Some secrets are good secrets. Birthday presents, for example are good secrets. I like to quietly buy holiday presents throughout the year. It gets tricky from time to time, especially when JP asks "What's in the bag?" and I have to say, "I can't tell you." She's very understanding in general, but doesn't like the idea of Christmas presents being purchased in March. I haven't done as much of this sort of thing over the past couple of years, but if she seems to bond with something while we're out and about, you can bet I'll try to figure out a way of swinging back when she's not looking.

Some secrets, of course, are bad secrets. I imagine we can all think of cases where our actions weren't as transparent as we might have hoped. For myself, I try to learn from those mistakes. I try to understand what led me to make those choices in that way.

And, as I mentioned earlier, some secrets are very private and personal. I do have one secret that I've keep inside. On the one hand, it seems trivial, but from a different perspective, it's complex.

My childhood was not the most pleasant nor was it the hardest around. My parents didn't like each other very much and they had a lot of frustration in their lives. Frustration with themselves. Frustration with each other. Frustration with their situation. (They married because they "had to." Their marriage ended their college careers and that limited their opportunities.)

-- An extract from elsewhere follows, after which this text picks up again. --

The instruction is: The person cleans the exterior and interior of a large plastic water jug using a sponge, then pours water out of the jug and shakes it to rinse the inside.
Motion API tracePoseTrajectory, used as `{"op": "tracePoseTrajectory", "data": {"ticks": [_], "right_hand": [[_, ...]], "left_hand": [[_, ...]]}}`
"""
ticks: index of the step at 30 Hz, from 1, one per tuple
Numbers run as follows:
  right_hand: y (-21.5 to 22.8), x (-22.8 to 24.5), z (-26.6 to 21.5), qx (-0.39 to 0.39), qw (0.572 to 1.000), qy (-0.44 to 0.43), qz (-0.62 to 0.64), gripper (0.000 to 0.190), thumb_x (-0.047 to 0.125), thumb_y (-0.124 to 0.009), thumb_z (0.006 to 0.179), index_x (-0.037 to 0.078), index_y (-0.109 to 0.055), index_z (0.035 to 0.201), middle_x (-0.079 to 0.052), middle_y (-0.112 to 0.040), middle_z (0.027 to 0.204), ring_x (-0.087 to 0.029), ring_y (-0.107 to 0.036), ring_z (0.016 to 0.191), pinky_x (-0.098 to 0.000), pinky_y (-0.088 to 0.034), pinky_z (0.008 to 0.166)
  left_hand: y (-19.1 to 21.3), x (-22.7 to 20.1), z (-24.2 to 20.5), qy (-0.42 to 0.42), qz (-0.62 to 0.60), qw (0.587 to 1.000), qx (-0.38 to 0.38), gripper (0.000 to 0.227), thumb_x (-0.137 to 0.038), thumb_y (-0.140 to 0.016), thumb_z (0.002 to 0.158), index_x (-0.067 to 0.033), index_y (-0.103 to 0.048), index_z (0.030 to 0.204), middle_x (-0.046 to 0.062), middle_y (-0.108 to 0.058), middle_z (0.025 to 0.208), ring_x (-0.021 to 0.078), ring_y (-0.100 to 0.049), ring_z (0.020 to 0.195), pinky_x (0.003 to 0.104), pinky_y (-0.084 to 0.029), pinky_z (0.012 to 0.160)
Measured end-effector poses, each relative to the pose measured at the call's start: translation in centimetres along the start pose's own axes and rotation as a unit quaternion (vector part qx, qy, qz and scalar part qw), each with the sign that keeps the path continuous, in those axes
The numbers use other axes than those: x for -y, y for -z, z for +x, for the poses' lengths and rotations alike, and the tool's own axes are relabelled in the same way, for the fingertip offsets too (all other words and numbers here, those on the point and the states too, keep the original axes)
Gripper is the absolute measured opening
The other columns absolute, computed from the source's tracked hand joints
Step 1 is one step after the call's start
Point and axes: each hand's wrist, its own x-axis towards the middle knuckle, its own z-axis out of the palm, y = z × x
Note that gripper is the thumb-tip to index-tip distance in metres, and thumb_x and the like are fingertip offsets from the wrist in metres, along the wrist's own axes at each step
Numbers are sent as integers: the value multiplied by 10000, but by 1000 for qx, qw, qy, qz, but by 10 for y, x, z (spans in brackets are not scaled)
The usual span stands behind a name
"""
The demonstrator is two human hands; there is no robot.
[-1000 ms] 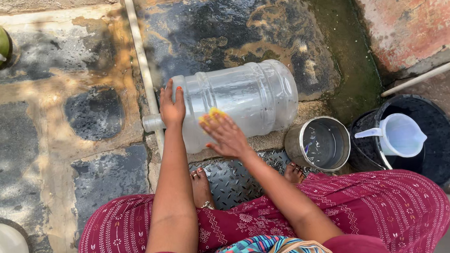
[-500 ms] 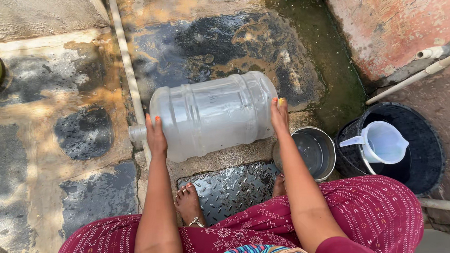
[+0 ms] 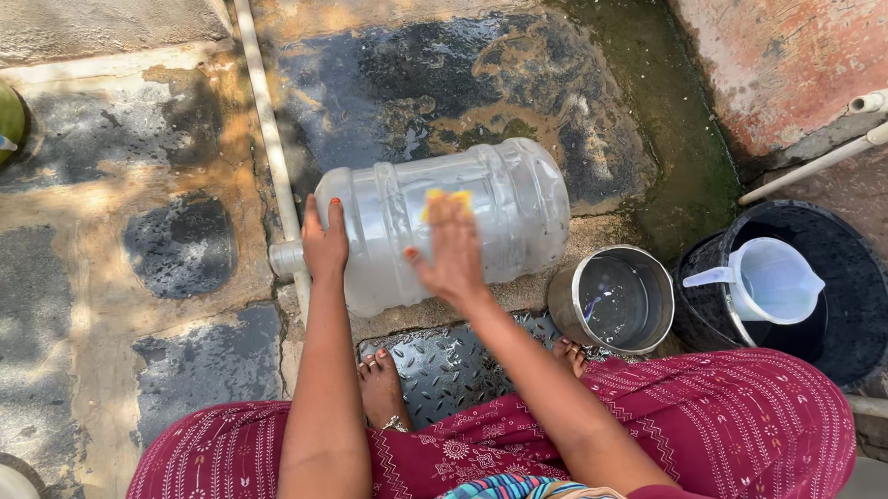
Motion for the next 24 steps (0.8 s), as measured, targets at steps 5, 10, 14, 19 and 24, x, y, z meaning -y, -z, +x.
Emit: {"op": "tracePoseTrajectory", "data": {"ticks": [5, 10, 14, 19, 24], "right_hand": [[-22, 68, -2, 112, 982, 128, 88, 930, 700, -262, 983, 54, -184, 1647, -171, -158, 1710, -336, -111, 1585, -519, -61, 1274], [8, -63, 3, 29, 997, -34, -66, 971, 778, -219, 1000, 57, -160, 1647, -174, -138, 1701, -330, -80, 1585, -540, 2, 1264], [26, -140, 11, 50, 976, -209, -35, 919, 732, -186, 984, 106, -108, 1653, -155, -53, 1724, -354, -12, 1581, -576, 48, 1245], [-19, -25, 10, -10, 997, -79, 6, 936, 728, -216, 1024, 44, -105, 1653, -261, -57, 1709, -449, -21, 1580, -595, -14, 1264], [-46, 58, -14, 116, 980, 149, 63, 933, 755, -252, 968, 120, -187, 1650, -167, -122, 1713, -344, -81, 1590, -531, -73, 1271]], "left_hand": [[-5, 9, 4, -38, -6, 999, -13, 784, -656, -492, 934, -242, -371, 1588, 144, -431, 1587, 358, -446, 1433, 461, -368, 1155], [-13, 17, 15, -31, -13, 999, -16, 793, -667, -494, 916, -242, -372, 1574, 131, -422, 1591, 344, -432, 1434, 453, -358, 1148], [-17, 19, 23, -31, -7, 999, -22, 785, -662, -495, 927, -223, -387, 1569, 135, -428, 1589, 349, -412, 1453, 447, -334, 1170], [-18, 16, 31, -32, -12, 999, -15, 788, -655, -492, 936, -202, -380, 1571, 144, -425, 1590, 352, -409, 1456, 438, -320, 1181], [-14, 13, 34, -3, -9, 1000, -1, 784, -650, -487, 933, -217, -399, 1581, 141, -457, 1581, 338, -440, 1451, 430, -338, 1194]]}}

As you might expect, there were many shouting matches. They cursed at each other, they fought with each other (yes, physically). Things were thrown. My father waved his pistol about. My mother pulled knives. As far as I know, neither ever actually attacked the other.

Some of this would spill over in my direction. Today, we would call these episodes physical and emotional abuse.

Even though things were bad from time to time, there were good times, too. I loved my parents deeply and was devastated when my dad told me they'd decided to divorce. (I was 14.)

As I grew up, I recognized that my experiences were what we would call "adverse." Somewhere, I had heard that children frequently continue the patterns of their parents. That scared me because I didn't want to be responsible for putting another through experiences similar to my own. I made a conscious decision to handle things differently than my parents did.

As I got older, I realized I couldn't wait to become a father, to create a family with a different experience. One filled with love, security, and stability. I wanted a family and I looked forward to nurturing and guiding young spirits in a way that I had not been.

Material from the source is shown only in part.